Miguel pasa con holgura los setenta años y ejerce de guía. Entre las mil maneras en que los cartageneros se buscan la vida él eligió la de ser guía turístico: a cambio de unos pesos él te cuenta la historia de lo que ves en la plaza donde habita… y lo hace como nadie. La necesidad le obligó a tener que dominar varios idiomas y el hombre se expresa con fluidez en lenguas extrañas. Sus conocimientos admiran a los cartageneros y hoy, mientras me acercaba a la catedral de Santa Catalina, el taxista no ocultaba su admiración por él. «Ese hombre sabe muchísimo» —me ha dicho— y se notaba la admiración y el respeto en sus palabras.

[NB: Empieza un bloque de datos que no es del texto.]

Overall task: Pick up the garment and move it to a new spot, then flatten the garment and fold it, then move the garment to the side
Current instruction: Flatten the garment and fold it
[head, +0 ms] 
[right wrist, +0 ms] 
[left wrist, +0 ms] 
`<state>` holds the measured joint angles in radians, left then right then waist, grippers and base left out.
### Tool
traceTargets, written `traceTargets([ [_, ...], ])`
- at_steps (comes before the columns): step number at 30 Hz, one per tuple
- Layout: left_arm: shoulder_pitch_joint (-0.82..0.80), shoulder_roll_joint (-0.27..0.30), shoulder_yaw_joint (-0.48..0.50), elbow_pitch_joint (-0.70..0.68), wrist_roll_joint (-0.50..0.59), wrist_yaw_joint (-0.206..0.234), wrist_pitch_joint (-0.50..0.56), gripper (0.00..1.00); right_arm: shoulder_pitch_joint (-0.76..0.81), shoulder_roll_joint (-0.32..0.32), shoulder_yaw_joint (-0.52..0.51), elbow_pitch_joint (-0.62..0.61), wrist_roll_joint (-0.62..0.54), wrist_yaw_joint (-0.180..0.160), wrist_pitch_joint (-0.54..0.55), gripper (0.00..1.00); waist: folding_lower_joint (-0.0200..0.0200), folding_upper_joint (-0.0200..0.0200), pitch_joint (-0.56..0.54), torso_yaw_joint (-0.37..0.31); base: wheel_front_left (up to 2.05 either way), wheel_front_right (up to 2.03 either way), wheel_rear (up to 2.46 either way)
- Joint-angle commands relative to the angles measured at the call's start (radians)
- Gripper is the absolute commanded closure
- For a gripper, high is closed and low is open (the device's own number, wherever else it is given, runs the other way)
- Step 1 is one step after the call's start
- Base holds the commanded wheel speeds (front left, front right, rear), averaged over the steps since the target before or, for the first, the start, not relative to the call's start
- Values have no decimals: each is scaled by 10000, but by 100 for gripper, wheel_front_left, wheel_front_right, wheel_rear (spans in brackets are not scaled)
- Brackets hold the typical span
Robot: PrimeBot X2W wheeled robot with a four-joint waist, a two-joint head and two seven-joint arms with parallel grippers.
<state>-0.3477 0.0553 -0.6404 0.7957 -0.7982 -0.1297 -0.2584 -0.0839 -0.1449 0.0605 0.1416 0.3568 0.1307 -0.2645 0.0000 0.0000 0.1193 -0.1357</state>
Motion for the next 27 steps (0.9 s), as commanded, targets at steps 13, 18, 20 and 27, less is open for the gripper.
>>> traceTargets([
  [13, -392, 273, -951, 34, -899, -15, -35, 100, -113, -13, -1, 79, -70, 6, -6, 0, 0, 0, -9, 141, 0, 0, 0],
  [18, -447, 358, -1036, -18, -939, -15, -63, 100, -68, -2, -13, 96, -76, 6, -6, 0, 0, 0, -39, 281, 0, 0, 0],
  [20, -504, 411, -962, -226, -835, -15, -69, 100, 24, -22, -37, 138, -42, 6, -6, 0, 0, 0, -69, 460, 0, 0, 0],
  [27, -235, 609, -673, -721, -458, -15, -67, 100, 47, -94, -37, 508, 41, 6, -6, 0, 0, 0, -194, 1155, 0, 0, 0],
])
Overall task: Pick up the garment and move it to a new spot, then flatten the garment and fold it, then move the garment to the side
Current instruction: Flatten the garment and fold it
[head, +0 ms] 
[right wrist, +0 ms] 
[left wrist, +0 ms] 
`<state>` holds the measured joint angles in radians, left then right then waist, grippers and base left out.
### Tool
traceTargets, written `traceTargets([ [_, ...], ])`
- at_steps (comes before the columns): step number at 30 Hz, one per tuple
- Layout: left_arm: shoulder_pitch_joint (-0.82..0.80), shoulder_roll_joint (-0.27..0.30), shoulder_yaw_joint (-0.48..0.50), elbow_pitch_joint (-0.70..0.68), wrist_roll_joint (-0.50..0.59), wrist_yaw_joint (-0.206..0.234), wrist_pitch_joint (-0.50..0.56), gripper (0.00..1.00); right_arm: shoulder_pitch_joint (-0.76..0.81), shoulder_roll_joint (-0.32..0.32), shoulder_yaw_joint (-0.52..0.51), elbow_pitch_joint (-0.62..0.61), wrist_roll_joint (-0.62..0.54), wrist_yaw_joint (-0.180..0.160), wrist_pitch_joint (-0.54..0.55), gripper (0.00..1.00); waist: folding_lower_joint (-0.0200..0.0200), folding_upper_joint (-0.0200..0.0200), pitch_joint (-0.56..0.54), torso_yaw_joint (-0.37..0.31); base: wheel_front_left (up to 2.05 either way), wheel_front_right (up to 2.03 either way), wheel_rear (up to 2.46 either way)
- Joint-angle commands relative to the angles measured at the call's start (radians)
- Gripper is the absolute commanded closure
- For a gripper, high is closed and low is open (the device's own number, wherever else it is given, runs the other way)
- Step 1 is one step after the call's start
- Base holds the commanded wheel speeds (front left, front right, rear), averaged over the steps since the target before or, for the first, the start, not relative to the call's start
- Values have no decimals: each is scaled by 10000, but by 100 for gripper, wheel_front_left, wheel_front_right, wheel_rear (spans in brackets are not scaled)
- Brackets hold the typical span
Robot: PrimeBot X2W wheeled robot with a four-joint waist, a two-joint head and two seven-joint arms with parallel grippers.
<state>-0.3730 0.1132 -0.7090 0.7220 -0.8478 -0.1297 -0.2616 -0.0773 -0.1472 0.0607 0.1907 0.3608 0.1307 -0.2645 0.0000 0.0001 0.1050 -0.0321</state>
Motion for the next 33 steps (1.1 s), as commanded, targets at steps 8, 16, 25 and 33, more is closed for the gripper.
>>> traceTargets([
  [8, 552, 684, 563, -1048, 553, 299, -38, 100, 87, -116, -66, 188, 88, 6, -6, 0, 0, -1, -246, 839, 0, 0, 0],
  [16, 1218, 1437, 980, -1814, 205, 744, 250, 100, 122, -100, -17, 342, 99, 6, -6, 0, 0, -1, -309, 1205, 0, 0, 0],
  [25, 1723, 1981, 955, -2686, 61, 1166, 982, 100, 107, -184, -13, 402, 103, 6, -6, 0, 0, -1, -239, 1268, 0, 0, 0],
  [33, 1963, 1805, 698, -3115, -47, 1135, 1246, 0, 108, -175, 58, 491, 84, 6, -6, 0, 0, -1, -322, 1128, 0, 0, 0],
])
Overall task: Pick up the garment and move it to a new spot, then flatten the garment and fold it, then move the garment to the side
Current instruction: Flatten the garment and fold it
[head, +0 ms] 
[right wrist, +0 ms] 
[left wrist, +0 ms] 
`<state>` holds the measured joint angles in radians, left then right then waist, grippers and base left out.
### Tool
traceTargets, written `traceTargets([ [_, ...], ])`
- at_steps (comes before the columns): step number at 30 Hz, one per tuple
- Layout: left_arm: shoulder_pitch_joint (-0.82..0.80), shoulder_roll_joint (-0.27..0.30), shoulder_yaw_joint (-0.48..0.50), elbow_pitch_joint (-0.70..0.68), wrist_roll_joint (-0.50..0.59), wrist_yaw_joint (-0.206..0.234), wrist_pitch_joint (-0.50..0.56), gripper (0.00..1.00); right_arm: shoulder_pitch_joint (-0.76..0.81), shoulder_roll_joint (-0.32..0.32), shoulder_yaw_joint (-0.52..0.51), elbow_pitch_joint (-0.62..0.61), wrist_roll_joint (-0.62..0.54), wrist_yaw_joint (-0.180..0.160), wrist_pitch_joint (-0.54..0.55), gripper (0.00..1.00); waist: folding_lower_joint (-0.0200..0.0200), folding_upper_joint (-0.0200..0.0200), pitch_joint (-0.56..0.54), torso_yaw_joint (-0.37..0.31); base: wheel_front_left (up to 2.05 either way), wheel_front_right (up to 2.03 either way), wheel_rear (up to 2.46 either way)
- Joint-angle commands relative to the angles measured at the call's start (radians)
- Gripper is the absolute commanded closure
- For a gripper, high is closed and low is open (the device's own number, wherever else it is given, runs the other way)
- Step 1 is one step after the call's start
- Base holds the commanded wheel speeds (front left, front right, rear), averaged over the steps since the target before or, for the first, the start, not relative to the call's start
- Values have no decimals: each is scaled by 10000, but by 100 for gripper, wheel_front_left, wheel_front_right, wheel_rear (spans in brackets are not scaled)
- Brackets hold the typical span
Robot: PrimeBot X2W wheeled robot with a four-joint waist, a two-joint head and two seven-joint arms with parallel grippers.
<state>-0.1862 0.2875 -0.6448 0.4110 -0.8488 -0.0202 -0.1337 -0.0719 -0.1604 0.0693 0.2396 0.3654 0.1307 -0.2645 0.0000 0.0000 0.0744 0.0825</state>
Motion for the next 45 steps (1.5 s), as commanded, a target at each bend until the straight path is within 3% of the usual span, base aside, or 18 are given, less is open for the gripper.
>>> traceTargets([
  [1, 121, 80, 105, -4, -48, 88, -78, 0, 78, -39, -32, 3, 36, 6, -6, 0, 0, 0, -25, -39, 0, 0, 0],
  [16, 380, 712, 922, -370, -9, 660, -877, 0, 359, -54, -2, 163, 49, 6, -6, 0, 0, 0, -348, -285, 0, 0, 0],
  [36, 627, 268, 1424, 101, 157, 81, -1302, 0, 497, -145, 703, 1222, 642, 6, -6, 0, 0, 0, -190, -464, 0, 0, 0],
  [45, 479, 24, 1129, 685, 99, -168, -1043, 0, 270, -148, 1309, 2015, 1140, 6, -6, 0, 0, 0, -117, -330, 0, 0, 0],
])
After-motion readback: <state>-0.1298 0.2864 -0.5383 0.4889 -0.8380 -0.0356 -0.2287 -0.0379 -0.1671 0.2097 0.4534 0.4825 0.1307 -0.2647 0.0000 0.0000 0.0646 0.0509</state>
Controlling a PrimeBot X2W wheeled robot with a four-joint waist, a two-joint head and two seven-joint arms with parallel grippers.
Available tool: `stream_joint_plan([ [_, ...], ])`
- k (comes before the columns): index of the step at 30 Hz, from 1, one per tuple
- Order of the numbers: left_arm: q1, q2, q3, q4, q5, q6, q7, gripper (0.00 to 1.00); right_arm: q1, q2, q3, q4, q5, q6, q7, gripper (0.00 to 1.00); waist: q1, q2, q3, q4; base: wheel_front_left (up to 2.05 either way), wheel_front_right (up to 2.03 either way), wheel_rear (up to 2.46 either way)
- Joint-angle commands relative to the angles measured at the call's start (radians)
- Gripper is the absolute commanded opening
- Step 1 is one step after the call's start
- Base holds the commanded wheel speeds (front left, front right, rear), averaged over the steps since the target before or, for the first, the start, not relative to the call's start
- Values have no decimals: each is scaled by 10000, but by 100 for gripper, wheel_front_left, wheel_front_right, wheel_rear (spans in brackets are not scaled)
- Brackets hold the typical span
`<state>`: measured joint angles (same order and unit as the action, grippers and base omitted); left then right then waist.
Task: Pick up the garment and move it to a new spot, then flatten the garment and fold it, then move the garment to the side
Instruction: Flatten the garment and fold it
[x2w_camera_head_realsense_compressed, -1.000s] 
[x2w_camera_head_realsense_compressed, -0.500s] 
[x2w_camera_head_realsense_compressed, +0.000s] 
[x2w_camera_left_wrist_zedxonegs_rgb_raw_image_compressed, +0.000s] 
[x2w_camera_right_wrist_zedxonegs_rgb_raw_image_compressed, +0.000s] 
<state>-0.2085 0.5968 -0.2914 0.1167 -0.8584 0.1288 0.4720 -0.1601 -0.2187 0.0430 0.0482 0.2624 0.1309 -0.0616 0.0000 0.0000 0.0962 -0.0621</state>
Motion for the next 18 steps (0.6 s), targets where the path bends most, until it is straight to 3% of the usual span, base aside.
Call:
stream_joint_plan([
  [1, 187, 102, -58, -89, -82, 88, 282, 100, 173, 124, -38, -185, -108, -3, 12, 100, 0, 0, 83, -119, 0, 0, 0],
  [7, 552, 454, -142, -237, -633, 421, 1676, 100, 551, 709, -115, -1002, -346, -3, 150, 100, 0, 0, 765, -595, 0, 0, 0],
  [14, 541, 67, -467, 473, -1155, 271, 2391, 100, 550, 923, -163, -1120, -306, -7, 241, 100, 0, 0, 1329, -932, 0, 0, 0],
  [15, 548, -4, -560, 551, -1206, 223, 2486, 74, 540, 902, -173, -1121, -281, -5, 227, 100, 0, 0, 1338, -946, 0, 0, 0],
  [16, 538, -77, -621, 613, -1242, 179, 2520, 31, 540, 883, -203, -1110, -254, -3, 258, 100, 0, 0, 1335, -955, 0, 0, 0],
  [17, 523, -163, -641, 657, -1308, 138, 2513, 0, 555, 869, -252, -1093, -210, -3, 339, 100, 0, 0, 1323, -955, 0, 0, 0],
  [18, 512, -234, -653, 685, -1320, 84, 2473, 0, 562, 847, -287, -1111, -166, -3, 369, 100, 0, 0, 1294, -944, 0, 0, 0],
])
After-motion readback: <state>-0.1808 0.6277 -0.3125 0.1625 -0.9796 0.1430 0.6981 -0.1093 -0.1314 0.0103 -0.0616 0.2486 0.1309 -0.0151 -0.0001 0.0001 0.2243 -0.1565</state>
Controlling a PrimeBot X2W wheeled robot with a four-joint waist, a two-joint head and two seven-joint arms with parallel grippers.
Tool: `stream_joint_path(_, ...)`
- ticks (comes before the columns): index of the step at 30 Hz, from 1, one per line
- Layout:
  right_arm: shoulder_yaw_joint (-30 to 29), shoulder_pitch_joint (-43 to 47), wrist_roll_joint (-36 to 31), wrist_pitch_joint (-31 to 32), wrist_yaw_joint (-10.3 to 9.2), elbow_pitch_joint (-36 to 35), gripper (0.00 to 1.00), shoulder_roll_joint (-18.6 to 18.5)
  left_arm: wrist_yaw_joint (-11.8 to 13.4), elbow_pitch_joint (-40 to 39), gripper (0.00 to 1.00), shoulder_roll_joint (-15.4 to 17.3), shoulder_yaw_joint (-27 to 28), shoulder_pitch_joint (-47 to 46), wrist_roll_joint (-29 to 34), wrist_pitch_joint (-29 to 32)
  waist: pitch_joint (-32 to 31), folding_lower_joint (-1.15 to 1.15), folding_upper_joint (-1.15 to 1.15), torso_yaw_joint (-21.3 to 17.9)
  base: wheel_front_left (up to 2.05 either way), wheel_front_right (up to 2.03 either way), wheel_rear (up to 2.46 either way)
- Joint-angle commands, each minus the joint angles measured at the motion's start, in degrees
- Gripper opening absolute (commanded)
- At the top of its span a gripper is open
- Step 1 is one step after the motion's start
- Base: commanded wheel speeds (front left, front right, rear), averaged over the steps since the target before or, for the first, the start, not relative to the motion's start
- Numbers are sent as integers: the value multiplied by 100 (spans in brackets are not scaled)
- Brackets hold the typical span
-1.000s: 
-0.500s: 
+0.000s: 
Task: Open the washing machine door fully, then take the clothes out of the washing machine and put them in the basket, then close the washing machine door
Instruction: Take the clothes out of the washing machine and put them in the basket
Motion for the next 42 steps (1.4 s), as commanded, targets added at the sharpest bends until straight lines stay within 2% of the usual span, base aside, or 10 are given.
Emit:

En las sociedades occidentales hemos interiorizado tanto el principio de igualdad que no sólo es que nos creamos iguales jurídicamente a los demás, es que creemos que nuestras opiniones o habilidades son igual de valiosas que las de los demás y apenas si nos reconocemos inferiores y rendimos respeto a nadie vivo. En ese tipo de sociedades como la nuestra sólo el dinero marca las diferencias y así nos va.
Aquí aún no es así, Miguel es pobre de solemnidad pero despierta la admiración no solo del taxista sino de la profesora de universidad que me acompaña —Claudia— y de mí mismo.
Miguel nos da datos y nos cuenta historias, unas historias sin duda recibidas por tradición oral porque entroncan directamente con viejas historias que yo ya tengo escuchadas en la península. Cartagena es patrimonio de la humanidad pero Miguel es patrimonio oral no sólo de América sino de España.
Dudo y le pregunto: ¿sabe usted leer y escribir?
Me responde que sí y respiro aliviado, si este hombre hubiese recogido todos estos conocimientos de forma oral no me habría quedado más remedio que pedir a alguna real academia que lo estudiase.
Y le pido hacerme una foto con él y el hombre acepta. Y hoy dos días después aún me acuerdo de Miguel, el hombre que cuenta historias.